One of Atlas5D’s selling points for both its clinical and consumer products is that neither version stores or transmits images or video of the user. Kimmel was adamant that Atlas5D’s products don’t turn into suped-up nanny cams, which he feels are too “invasive.” He wants to balance user privacy with a reasonable level of data collection.
With Echo5D, the company covers the webcam lenses on both the tablet and the Kinect, so that they can’t record their surroundings. The company only wants data gathered by the infrared sensor, which tracks movement by measuring its distance from nearby objects, Kimmel says. It does this by emitting beams of near-infrared light and calculating how long it takes for those beams to bounce back, similar to radar.
Instead of taking a vivid picture of someone, the Kinect basically captures his or her shape—a “silhouette” or “fuzzy shadow,” as Kimmel puts it.
Meanwhile, Atlas5D’s consumer product uses a webcam to record video of the user. But the company’s software analyzes the images on the tablet, then deletes the images within milliseconds and transmits the data gleaned from them to Atlas5D’s servers, Kimmel says.

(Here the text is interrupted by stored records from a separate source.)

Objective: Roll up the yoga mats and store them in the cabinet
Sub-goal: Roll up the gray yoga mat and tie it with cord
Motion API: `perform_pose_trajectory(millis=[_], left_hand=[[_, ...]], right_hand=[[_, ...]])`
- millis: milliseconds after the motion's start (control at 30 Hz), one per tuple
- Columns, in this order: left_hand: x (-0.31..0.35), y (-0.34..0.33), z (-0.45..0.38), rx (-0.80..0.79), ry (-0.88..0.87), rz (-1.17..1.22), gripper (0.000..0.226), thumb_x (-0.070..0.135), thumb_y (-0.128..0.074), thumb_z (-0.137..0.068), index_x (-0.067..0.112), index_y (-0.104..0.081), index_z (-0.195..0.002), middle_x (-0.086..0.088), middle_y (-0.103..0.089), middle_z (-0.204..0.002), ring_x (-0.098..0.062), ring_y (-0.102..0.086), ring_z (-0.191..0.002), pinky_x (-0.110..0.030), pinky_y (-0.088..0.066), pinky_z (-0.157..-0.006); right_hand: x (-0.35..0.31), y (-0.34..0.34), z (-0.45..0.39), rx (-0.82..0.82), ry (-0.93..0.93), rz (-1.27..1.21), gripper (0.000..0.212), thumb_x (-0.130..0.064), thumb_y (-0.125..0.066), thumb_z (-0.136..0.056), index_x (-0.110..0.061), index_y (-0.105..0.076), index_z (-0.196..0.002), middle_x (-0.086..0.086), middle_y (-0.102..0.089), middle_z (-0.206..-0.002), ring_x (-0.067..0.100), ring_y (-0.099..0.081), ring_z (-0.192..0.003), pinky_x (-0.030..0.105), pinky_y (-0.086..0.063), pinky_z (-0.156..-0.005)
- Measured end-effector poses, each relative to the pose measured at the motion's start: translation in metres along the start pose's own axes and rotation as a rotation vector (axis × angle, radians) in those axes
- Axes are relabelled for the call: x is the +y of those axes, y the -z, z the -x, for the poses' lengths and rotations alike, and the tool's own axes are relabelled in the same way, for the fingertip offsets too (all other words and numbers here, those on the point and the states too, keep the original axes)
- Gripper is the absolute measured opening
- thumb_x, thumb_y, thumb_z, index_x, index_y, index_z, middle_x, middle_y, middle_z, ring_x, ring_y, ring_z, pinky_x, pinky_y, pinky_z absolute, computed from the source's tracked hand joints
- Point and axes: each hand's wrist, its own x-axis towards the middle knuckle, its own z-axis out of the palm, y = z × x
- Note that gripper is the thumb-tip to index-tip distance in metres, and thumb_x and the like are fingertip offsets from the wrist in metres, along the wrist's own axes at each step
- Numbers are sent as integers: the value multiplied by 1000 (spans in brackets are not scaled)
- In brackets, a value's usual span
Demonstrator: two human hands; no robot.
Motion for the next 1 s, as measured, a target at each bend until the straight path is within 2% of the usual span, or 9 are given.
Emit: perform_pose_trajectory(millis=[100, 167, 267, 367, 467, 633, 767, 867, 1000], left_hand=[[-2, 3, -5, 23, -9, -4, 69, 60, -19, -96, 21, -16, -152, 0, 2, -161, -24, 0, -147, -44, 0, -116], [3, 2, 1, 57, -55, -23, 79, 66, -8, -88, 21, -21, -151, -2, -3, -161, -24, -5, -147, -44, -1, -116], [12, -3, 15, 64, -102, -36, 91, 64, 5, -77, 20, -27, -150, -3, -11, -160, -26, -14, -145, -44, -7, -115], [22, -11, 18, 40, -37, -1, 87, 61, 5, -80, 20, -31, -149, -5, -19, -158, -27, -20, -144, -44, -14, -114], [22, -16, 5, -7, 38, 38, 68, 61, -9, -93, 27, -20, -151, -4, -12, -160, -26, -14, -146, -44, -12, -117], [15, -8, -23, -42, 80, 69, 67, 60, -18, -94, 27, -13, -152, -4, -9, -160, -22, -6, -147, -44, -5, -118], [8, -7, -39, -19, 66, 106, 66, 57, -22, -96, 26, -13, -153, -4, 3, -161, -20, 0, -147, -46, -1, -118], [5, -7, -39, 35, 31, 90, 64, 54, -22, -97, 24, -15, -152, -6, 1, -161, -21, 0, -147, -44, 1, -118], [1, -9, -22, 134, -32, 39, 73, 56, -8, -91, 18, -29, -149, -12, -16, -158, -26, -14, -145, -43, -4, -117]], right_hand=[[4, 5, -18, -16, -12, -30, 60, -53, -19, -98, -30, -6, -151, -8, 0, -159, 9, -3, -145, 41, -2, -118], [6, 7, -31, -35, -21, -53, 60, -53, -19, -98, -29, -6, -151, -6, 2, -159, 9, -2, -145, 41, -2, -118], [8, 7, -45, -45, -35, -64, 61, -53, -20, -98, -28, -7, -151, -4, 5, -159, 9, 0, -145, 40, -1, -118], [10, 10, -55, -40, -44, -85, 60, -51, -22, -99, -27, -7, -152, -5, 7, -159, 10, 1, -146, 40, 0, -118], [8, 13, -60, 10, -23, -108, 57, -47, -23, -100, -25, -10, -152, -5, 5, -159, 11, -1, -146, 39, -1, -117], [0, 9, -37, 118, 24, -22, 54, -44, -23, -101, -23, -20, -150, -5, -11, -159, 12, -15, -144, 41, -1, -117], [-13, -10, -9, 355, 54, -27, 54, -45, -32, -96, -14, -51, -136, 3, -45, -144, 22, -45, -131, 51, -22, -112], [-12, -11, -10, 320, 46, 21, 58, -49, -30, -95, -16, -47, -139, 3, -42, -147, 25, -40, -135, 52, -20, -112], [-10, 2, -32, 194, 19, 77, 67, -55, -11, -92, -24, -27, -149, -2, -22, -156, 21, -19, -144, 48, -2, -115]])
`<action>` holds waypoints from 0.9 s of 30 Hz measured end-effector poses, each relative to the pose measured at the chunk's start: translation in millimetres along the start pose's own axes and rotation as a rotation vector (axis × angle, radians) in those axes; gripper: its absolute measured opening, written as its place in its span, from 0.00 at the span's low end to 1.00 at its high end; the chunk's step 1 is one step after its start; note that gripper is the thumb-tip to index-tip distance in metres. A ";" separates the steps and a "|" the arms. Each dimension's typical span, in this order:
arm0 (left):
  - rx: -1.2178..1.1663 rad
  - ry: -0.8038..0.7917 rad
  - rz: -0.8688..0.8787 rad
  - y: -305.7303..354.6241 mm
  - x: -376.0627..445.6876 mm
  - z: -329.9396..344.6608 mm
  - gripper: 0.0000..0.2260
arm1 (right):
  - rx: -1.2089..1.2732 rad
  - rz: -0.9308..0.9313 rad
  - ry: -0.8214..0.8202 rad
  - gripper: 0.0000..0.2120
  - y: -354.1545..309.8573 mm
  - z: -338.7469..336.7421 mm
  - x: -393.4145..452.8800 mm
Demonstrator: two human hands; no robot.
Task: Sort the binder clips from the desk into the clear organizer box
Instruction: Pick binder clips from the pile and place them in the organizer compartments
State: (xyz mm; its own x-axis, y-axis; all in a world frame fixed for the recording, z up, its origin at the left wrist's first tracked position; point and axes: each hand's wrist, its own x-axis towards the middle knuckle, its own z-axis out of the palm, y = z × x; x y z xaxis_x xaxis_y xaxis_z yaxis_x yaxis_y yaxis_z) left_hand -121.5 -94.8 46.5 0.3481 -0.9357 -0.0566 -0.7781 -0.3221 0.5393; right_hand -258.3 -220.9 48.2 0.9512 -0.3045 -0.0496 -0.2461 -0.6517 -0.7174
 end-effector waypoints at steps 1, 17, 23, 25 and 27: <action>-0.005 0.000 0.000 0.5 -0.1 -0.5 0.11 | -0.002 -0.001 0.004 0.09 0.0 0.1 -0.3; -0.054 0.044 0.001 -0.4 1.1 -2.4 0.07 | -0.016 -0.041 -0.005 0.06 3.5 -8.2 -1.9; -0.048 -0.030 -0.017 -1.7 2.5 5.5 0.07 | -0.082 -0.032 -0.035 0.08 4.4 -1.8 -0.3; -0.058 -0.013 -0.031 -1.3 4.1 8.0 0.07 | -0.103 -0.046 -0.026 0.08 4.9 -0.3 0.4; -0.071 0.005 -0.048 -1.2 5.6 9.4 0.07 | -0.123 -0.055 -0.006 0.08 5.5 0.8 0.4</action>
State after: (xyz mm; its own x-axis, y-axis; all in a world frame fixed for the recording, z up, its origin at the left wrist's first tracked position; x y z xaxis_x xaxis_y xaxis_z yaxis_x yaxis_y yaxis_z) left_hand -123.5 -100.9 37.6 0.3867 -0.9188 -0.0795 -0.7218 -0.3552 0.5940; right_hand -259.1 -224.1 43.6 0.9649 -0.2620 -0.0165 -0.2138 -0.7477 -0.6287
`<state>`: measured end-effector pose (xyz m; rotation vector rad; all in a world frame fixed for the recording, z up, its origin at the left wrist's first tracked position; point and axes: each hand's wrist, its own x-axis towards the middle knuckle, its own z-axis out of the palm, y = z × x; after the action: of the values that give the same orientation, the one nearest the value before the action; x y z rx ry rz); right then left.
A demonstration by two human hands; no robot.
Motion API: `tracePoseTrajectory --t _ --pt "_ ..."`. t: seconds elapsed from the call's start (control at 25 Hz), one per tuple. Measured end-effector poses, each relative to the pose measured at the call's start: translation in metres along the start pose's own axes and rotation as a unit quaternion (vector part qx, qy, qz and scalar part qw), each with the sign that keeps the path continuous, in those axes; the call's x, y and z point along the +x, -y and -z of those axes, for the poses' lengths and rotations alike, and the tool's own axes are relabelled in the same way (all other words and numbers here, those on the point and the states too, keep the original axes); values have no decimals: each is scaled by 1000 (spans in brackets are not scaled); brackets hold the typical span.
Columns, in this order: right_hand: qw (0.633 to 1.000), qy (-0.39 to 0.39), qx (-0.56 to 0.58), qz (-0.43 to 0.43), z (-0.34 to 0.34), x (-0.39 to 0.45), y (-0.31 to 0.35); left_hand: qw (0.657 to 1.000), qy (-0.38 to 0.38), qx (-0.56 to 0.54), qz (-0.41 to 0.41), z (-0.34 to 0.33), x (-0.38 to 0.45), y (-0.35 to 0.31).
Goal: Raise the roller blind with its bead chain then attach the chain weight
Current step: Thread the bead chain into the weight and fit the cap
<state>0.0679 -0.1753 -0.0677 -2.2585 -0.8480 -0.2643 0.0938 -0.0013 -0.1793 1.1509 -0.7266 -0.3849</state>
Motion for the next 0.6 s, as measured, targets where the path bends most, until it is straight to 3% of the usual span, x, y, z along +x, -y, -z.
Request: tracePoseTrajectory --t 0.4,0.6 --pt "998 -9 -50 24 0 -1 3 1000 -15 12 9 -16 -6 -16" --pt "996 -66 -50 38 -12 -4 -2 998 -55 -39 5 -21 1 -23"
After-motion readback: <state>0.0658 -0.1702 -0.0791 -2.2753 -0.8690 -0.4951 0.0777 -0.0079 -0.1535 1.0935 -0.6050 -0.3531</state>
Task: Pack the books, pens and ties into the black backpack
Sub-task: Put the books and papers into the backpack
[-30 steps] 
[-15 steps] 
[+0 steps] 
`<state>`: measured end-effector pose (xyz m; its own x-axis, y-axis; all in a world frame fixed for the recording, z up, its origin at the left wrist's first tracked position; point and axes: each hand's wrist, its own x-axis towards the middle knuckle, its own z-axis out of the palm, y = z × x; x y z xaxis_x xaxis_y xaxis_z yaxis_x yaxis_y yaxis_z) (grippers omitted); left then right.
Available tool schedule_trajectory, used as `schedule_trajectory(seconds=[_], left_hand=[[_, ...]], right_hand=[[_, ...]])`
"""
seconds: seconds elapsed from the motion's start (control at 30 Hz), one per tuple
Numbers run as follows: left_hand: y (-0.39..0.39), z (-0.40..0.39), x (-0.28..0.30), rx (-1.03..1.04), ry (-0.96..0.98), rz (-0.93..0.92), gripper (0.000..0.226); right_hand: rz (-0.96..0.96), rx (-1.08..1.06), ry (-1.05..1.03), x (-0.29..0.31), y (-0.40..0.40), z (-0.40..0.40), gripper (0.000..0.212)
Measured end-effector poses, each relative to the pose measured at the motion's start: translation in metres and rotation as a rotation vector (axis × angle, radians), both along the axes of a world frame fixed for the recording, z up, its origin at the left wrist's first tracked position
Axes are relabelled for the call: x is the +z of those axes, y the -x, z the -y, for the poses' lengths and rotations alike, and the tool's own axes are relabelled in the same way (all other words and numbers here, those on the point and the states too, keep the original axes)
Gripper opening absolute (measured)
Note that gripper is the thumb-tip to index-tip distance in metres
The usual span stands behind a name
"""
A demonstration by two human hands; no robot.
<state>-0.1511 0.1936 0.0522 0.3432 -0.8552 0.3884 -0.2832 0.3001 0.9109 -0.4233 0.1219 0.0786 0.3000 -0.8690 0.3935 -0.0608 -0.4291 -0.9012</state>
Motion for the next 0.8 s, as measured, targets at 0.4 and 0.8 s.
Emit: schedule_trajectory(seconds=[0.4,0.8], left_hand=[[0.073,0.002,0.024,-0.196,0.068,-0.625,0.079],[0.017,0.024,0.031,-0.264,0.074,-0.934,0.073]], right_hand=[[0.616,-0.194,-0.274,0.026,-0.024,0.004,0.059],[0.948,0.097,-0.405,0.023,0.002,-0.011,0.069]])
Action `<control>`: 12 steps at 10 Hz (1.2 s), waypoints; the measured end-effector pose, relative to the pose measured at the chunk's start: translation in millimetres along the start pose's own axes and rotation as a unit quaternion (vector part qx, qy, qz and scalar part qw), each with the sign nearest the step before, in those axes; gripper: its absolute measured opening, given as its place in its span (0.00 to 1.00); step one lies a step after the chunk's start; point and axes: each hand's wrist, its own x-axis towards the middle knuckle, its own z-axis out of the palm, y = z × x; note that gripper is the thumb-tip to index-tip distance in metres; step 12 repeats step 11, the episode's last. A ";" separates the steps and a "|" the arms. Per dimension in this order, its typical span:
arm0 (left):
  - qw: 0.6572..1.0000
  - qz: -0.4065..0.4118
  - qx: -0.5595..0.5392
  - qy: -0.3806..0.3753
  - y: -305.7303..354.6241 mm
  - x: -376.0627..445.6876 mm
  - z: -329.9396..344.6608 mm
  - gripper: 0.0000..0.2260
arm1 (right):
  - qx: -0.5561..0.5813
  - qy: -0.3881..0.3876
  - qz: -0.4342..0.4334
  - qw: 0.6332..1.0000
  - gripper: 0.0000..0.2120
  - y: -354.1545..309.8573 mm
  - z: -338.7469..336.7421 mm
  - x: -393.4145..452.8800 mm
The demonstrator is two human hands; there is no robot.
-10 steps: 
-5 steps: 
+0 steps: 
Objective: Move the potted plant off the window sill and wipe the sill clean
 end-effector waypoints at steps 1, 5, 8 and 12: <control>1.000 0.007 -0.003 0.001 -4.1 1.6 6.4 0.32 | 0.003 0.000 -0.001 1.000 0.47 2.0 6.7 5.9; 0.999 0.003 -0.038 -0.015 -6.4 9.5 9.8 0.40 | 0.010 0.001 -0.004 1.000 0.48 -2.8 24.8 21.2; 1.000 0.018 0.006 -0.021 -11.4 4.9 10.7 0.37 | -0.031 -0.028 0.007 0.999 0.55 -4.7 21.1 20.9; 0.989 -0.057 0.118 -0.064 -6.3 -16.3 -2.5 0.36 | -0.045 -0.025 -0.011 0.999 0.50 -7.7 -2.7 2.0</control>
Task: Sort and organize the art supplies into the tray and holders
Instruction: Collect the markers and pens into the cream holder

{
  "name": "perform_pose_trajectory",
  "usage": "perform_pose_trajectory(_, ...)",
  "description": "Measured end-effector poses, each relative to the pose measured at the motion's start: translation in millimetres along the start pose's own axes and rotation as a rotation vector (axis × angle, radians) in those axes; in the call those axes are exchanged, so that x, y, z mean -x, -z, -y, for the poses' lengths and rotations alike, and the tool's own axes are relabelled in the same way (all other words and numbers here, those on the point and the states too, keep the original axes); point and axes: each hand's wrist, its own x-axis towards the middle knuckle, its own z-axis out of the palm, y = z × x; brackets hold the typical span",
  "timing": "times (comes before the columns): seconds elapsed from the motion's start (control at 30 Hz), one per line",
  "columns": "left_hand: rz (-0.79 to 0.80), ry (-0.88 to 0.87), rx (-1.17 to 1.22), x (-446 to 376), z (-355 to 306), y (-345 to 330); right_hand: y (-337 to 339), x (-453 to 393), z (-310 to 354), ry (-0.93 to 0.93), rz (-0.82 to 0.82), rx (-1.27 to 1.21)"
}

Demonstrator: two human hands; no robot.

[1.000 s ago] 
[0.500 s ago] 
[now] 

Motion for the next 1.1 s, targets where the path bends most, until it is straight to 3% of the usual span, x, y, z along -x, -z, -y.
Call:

The challenge for Atlas5D was developing software that could render enough useful information without access to a huge database of images, which might provide more insights. Kimmel thinks Atlas5D has accomplished that goal, although customers will ultimately be the judges.
“There’s a lot of talk these days about how people should be willing to give up their privacy in order to get the benefits of real-world data or real-world measurements or the quantified self, whatever you want to call it,” Kimmel says. “We don’t view privacy and data insights as mutually exclusive.”